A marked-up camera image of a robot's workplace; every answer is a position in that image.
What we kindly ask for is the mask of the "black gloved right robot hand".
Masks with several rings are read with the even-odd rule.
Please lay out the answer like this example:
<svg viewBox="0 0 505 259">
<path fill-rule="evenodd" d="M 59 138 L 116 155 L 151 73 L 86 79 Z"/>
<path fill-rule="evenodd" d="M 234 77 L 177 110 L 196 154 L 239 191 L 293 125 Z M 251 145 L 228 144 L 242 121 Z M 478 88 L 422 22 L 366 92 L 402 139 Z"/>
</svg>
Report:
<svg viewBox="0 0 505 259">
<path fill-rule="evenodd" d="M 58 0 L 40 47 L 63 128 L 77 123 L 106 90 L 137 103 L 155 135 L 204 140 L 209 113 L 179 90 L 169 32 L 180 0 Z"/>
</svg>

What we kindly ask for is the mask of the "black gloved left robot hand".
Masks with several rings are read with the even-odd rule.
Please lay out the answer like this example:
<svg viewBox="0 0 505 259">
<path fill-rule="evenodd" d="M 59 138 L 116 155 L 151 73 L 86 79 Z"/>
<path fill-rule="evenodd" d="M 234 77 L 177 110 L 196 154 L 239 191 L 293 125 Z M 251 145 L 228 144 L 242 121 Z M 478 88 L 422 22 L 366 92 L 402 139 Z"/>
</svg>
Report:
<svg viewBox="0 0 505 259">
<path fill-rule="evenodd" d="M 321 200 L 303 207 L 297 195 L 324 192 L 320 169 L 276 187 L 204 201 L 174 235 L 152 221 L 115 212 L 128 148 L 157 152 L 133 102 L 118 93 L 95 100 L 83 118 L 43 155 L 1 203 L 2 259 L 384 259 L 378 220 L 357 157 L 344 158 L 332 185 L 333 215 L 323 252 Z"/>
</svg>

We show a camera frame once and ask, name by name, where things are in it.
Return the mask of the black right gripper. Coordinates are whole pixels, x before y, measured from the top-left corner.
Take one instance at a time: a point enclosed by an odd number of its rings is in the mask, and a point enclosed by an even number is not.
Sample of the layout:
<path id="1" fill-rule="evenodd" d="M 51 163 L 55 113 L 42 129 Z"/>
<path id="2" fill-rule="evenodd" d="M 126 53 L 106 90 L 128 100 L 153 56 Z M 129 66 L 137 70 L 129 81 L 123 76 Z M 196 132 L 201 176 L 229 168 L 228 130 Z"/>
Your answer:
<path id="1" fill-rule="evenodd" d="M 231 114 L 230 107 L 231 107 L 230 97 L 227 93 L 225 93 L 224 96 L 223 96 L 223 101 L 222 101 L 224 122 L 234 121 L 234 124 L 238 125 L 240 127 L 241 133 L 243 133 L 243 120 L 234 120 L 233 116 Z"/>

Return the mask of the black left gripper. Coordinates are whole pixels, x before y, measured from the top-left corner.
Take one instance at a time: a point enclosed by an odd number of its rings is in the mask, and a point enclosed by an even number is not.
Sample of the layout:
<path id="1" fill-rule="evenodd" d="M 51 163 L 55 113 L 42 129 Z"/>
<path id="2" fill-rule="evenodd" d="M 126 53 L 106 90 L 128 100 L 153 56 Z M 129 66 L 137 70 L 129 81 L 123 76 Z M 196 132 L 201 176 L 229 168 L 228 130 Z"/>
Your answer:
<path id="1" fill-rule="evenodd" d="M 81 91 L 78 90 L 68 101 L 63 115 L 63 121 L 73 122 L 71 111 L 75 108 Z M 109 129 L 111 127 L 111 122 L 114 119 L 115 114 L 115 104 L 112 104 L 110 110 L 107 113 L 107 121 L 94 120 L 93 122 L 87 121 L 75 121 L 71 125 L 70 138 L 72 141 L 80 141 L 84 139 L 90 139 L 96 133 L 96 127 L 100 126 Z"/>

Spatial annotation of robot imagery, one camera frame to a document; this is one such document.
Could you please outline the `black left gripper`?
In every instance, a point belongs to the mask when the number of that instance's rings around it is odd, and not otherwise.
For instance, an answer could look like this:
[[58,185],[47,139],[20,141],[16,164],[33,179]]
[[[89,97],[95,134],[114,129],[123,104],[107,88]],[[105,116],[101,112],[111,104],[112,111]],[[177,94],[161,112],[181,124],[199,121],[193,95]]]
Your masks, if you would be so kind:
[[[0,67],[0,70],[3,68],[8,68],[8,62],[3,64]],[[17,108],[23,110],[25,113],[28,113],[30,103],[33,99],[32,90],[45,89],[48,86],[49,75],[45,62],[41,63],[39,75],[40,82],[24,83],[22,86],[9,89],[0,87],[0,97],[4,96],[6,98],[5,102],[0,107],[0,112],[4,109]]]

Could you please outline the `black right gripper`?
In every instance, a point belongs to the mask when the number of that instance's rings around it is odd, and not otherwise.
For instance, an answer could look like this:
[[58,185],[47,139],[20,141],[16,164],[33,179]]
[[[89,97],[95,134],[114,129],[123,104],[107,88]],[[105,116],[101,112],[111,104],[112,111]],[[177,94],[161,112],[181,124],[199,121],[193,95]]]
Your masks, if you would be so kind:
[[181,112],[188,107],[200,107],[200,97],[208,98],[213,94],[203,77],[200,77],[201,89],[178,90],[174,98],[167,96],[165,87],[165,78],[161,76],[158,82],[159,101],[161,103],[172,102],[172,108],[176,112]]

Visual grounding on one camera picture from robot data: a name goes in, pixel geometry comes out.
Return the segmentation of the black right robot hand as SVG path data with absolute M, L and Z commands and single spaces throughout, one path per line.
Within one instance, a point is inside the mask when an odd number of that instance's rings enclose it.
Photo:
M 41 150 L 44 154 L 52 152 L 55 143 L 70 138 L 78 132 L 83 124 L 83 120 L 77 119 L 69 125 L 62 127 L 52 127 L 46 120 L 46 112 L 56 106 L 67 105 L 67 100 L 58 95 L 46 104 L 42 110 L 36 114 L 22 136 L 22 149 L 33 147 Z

=====

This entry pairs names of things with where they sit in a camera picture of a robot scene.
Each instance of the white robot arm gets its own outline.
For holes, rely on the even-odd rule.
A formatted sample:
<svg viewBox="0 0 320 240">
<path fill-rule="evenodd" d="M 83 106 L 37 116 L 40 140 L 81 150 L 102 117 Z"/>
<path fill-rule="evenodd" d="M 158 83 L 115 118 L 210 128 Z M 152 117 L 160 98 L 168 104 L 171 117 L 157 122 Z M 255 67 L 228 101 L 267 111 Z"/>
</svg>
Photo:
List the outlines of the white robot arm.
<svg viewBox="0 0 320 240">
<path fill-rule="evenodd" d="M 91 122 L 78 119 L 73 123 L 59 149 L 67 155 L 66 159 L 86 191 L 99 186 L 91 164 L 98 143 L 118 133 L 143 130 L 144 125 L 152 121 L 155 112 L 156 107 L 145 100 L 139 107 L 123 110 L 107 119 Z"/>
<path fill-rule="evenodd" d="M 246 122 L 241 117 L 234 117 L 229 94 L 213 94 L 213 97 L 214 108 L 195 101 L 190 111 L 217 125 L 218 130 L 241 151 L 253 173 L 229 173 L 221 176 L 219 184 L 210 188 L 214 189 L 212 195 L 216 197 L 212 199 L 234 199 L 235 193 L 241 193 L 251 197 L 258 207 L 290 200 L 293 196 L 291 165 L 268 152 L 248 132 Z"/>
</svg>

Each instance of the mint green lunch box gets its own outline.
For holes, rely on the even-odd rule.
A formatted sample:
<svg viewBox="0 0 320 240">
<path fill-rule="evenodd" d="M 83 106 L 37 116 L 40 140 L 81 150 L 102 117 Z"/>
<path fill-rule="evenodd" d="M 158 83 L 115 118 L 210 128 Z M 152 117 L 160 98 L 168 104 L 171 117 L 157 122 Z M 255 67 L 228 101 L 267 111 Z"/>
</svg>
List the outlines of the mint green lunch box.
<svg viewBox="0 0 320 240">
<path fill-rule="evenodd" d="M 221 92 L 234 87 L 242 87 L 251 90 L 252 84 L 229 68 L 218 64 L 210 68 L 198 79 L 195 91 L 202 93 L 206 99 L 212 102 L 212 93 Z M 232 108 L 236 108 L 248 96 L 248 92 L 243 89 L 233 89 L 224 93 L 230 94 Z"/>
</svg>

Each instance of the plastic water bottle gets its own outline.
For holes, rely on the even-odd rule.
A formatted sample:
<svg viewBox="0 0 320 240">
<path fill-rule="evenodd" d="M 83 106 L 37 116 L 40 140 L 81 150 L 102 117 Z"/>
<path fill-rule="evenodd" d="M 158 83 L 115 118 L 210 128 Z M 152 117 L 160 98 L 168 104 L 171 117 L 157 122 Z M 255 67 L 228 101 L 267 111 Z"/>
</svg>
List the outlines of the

=====

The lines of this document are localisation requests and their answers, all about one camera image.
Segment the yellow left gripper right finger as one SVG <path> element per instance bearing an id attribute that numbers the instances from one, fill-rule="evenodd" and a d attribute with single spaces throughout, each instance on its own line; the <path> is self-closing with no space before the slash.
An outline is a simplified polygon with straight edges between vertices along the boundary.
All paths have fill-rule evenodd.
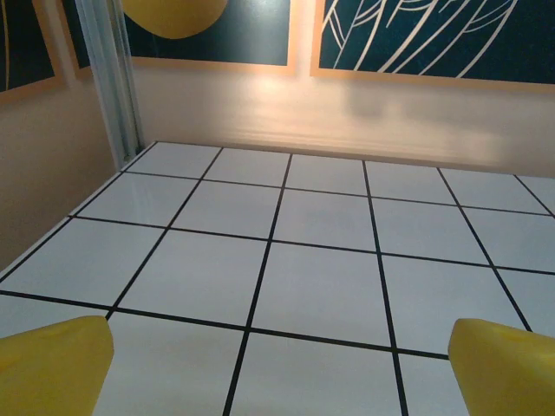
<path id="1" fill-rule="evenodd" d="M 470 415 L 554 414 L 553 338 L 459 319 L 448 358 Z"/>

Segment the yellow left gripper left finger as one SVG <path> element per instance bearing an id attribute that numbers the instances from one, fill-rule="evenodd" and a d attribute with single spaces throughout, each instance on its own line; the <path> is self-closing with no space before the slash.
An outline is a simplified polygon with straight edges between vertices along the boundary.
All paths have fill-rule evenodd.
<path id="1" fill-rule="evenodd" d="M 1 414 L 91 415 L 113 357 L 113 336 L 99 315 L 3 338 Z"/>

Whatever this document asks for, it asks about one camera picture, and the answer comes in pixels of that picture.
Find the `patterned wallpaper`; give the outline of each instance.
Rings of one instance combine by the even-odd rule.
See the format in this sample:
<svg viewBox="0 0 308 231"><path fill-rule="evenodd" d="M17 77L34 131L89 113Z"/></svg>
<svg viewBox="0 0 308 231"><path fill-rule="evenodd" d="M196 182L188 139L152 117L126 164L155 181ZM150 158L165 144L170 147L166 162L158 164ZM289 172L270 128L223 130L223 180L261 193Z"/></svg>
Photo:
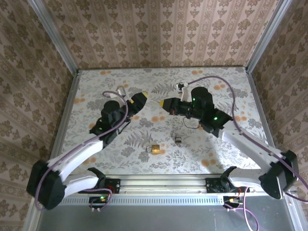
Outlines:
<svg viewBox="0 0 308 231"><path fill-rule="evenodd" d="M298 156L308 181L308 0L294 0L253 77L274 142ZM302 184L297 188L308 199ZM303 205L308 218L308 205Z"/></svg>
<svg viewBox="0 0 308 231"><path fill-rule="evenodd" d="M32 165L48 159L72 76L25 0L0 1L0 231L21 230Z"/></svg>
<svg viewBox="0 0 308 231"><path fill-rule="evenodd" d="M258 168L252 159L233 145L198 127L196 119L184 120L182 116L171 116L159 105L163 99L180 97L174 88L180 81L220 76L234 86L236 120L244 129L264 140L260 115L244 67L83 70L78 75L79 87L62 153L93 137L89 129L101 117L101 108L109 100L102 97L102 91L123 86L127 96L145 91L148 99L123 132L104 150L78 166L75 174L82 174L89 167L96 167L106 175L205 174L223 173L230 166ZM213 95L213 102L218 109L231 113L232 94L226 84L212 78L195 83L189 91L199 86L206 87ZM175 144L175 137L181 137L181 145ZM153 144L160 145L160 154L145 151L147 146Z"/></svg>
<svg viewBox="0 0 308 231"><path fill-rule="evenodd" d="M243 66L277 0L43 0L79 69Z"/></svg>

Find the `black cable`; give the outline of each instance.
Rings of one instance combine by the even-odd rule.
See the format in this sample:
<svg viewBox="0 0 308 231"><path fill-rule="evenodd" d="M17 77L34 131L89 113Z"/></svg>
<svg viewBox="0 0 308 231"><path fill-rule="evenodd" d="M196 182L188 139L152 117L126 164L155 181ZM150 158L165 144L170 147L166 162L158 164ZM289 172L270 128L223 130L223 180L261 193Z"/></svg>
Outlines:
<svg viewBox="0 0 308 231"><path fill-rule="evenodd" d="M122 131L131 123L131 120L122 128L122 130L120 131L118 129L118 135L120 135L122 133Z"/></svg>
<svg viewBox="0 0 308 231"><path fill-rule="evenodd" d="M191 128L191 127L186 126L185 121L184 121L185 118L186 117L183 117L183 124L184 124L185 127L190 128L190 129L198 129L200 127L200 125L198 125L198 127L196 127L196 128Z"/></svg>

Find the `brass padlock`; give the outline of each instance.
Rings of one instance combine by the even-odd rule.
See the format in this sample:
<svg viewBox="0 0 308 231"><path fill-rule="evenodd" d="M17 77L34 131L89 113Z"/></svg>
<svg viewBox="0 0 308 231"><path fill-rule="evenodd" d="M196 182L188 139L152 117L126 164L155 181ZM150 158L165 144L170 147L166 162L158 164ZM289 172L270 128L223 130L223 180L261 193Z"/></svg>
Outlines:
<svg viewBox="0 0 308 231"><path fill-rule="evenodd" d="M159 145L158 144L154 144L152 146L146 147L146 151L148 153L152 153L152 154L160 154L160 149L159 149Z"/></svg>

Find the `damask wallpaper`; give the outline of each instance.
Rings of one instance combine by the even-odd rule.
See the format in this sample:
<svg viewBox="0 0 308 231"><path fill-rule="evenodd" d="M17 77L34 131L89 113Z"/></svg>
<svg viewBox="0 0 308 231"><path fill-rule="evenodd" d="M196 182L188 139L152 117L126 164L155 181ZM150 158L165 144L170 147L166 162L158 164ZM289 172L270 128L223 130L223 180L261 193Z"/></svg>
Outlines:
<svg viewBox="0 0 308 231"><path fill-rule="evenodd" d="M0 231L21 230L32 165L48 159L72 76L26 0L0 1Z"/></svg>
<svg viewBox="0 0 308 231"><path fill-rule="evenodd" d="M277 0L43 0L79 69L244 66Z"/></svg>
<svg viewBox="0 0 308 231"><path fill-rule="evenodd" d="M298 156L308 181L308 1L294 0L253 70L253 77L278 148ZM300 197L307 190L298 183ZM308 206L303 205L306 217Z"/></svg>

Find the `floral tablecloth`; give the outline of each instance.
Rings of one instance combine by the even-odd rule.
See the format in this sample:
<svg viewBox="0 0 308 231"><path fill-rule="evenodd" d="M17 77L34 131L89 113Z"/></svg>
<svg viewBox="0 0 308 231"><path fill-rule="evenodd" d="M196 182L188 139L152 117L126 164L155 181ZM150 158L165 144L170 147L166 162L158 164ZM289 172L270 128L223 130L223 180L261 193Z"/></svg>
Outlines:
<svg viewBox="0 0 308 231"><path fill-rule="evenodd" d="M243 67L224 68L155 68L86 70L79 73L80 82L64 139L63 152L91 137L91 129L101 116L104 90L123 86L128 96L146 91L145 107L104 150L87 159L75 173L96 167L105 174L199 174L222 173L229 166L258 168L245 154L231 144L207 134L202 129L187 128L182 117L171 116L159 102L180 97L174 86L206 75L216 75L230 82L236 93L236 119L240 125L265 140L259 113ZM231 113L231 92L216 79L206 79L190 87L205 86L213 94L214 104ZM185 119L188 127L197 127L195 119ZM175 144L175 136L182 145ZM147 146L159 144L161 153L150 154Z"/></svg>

=====

** Problem details **
A bare number is expected: how many lines above contain the word "Coordinates"?

** Task output **
2